Same lean decoder body (dim 512 / 8 layers-class), same 3-modality byte mix
(text / video windows / audio-caption windows), same fixed 3000-step budget, same seed.
Capacity-matched arms via `hsl_embedding.ablation`. Lower bits/byte = better.

| input front door | text bpb | caption bpb | audio→caption binding gap | learned input params |
|---|---|---|---|---|
| **zero (this package)** | **2.483** | **1.503** | **+0.063** | **0** |
| learned projection on HSL features | 2.457 | 1.329 | +0.057 | ~125k |
| plain learned byte embedding (standard) | 2.848 | 2.532 | +0.080 | ~132k |

- **Zero vs learned door: ≤1% text cost.** The learned input projection adds almost nothing
  the signal didn't already carry.
- **Zero vs standard learned byte embedding: +0.37 text bpb, +1.0 caption bpb in zero's
  favor** at equal budget — the frozen substrate beats 132k trained parameters at the door.
- **Binding gap** = extra caption bits/byte when the in-window audio is swapped for a wrong
  one (cross-modal grounding measure). Zero matches the learned door.

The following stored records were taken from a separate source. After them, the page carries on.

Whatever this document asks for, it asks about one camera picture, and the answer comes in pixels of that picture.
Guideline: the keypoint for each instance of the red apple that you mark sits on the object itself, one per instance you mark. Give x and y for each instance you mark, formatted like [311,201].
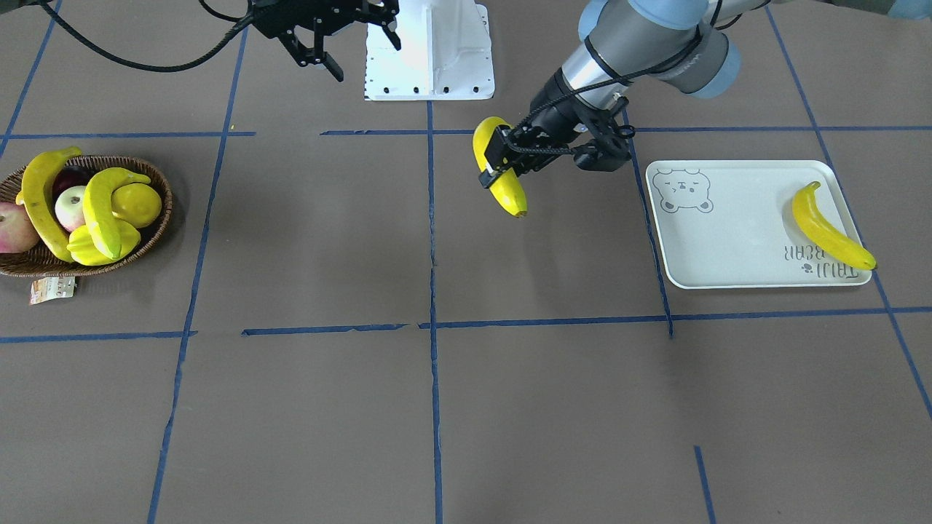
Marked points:
[18,234]

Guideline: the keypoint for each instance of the paper basket label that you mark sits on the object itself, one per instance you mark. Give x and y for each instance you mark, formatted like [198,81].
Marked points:
[52,288]

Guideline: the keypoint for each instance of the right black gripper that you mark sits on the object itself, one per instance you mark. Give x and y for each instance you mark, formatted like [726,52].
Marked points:
[314,34]

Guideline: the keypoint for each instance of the pale pink-white apple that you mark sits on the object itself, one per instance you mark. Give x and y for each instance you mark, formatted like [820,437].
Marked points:
[69,208]

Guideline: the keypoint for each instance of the white pedestal column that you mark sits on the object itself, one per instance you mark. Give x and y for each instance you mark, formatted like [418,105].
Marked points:
[445,54]

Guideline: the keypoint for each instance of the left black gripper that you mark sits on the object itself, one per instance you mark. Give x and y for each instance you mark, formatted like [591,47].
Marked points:
[559,104]

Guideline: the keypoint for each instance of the white bear tray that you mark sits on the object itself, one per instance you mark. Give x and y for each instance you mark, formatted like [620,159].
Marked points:
[725,224]

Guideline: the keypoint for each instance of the yellow starfruit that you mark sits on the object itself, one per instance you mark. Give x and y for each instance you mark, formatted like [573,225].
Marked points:
[84,252]

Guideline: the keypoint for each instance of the yellow banana curved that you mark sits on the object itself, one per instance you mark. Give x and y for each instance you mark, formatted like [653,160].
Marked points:
[105,230]

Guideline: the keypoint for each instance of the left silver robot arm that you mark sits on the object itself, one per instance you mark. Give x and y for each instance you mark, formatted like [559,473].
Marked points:
[681,43]

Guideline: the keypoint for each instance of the yellow banana carried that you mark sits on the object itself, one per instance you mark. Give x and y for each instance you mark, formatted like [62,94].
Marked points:
[815,227]

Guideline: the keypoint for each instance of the dark purple plum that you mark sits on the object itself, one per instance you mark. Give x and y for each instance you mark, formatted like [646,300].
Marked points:
[70,176]

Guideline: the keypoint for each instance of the yellow lemon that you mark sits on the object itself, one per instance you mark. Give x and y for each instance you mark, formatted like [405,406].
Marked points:
[138,204]

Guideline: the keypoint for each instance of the brown wicker basket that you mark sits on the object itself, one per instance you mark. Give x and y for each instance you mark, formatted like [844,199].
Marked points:
[39,262]

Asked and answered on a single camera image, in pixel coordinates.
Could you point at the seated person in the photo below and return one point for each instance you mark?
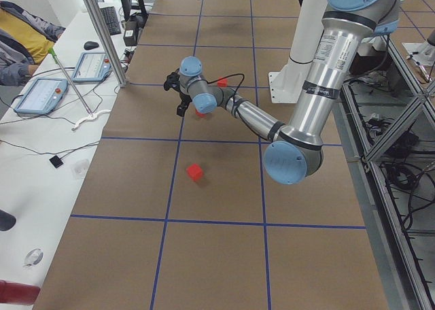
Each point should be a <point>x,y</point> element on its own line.
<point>25,42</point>

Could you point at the red cylinder object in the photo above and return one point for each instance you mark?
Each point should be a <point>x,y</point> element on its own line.
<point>18,293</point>

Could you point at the aluminium frame post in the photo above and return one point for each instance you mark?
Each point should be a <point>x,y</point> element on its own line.
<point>101,29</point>

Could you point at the metal rod green tip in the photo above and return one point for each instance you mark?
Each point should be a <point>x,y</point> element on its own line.
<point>70,81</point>

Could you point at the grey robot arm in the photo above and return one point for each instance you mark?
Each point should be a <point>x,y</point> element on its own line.
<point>295,148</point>

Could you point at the clear plastic bag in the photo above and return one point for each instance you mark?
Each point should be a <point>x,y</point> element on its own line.
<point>80,168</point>

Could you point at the black computer mouse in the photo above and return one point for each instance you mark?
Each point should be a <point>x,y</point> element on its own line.
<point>90,45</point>

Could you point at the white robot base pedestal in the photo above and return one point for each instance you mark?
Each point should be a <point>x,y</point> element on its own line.
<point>282,88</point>

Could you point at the blue teach pendant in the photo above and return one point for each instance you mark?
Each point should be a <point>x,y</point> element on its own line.
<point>91,67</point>
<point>42,96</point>

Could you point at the blue teach pendant near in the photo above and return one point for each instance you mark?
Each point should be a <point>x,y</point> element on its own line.
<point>42,96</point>

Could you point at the red block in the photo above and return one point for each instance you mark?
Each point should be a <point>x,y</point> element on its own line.
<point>195,172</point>
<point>199,114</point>
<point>223,82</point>

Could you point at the blue teach pendant far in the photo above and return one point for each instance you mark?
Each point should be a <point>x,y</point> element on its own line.
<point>91,67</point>

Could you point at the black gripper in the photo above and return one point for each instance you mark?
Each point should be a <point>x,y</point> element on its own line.
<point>184,99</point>

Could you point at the black keyboard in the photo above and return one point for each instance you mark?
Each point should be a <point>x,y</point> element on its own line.
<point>111,20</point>

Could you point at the small black box device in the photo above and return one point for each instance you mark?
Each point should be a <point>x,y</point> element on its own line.
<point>56,161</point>

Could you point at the black power adapter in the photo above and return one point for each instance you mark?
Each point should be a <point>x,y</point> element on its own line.
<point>131,31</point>

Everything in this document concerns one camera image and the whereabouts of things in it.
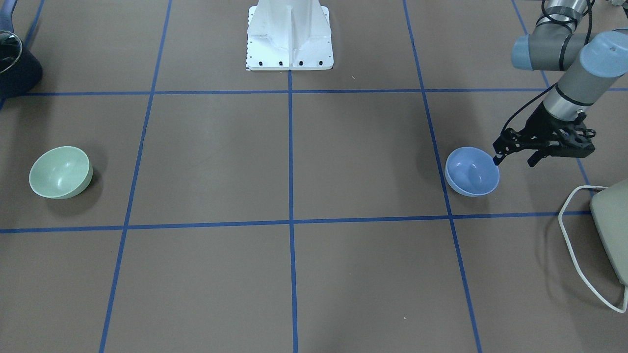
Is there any green bowl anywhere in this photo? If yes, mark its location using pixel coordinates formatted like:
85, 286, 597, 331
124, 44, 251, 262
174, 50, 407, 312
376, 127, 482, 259
28, 146, 94, 200

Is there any cream toaster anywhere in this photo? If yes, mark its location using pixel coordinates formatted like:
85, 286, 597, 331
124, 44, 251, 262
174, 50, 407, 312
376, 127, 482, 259
590, 179, 628, 285

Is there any dark blue saucepan with lid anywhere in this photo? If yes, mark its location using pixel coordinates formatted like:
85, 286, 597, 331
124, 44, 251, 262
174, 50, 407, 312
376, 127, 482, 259
0, 0, 43, 99

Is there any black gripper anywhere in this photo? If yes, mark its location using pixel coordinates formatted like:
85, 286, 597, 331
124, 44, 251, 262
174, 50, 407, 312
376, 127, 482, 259
493, 103, 575, 168

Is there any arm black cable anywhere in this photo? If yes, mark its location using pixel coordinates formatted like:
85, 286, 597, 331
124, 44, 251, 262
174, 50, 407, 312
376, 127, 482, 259
500, 0, 594, 138

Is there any white pedestal column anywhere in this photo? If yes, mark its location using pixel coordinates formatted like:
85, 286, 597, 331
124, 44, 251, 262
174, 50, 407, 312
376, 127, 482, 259
245, 0, 335, 71

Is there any blue bowl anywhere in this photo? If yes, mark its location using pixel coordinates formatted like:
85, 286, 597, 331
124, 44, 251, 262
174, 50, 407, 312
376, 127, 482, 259
445, 147, 500, 197

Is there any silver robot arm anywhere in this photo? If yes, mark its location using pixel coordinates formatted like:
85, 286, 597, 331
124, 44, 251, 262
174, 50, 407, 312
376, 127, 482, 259
493, 0, 628, 167

**Sequence halving holds quality — and flips the comparison.** With K=16 (16 bytes per
attention slot — half the prefix positions, attention cost /4 on the input side):

| K=16 front door | text bpb | caption bpb | binding gap |
|---|---|---|---|
| **zero** | 2.4815 | **1.4965** | **+0.042** |
| learned projection | 2.4650 | 1.5398 | +0.031 |

At K=16 zero is **ahead on caption and binding** (text within 0.7%) — the learned door's
advantage shrinks as slots widen, while the zero door takes K up to 18 at dim 512
**without adding a single parameter**. *(Trade-off, honestly: binding softens for both
doors at K=16 vs K=8 — fine-grained cross-modal alignment prefers smaller slots.)*

### Honest limits

Fixed small budget (3000 steps), lean ~25M body, one consumer GPU; seed-0 table (multi-seed
run in progress — numbers will be appended, not replaced). A learned embedding may close the
gap with a longer schedule. The claim is **not** "embeddings are obsolete"; it is: *on this
substrate, the learned front door is measurably unnecessary, and a standard learned byte
embedding does not reach the substrate's quality at equal budget.* Reproduce or refute:
the ablation kit ships in `hsl_embedding.ablation` (hsl / learned / random / permuted,
capacity-matched).

## Why this matters

- **0 learned input parameters** — vs ~38M for a GPT-2-class token embedding table.
- **No tokenizer** — any modality that is bytes (text, audio, raster, video windows) goes
  through the same door; this is the input layer of the byte-native multimodal
  [HoLo](https://github.com/Woojiggun/holo-hsl) line of work (59M, 3-stage curriculum,
  [weights public](https://huggingface.co/ggunio/HoLo-6.5.1)).
- **Deterministic & inspectable** — the representation cannot drift, leak, or overfit;
  what enters the model is an exact, invertible signal description.
- **K is free** — packing density (sequence length vs slot width) becomes a pure
  architecture knob, not a new parameter budget.

## API

| call | shape | learned params |
|---|---|---|
| `ZeroInput(K, dim)(ids)` | `[B, L] → [B, L//K, dim]` | 0 |
| `ZeroInput(K, dim).stream(ids)` | `[B, L] → [B, L, dim]` | 0 |
| `ZeroInput(K, dim).features(ids)` | `[B, L] → [B, L, 27]` (raw substrate) | 0 |
| `zero_input(b"raw bytes")` | one-call convenience | 0 |

## Cite

Jinhyun Woo, *HoLo: A Feasibility Study of Change-Rate-Based Multimodal Unification* —
DOI: [10.5281/zenodo.20581805](https://doi.org/10.5281/zenodo.20581805). A release DOI for
this package is minted via the GitHub–Zenodo integration (see repository sidebar).

MIT © 2026 Jinhyun Woo — independent research, released on personal time.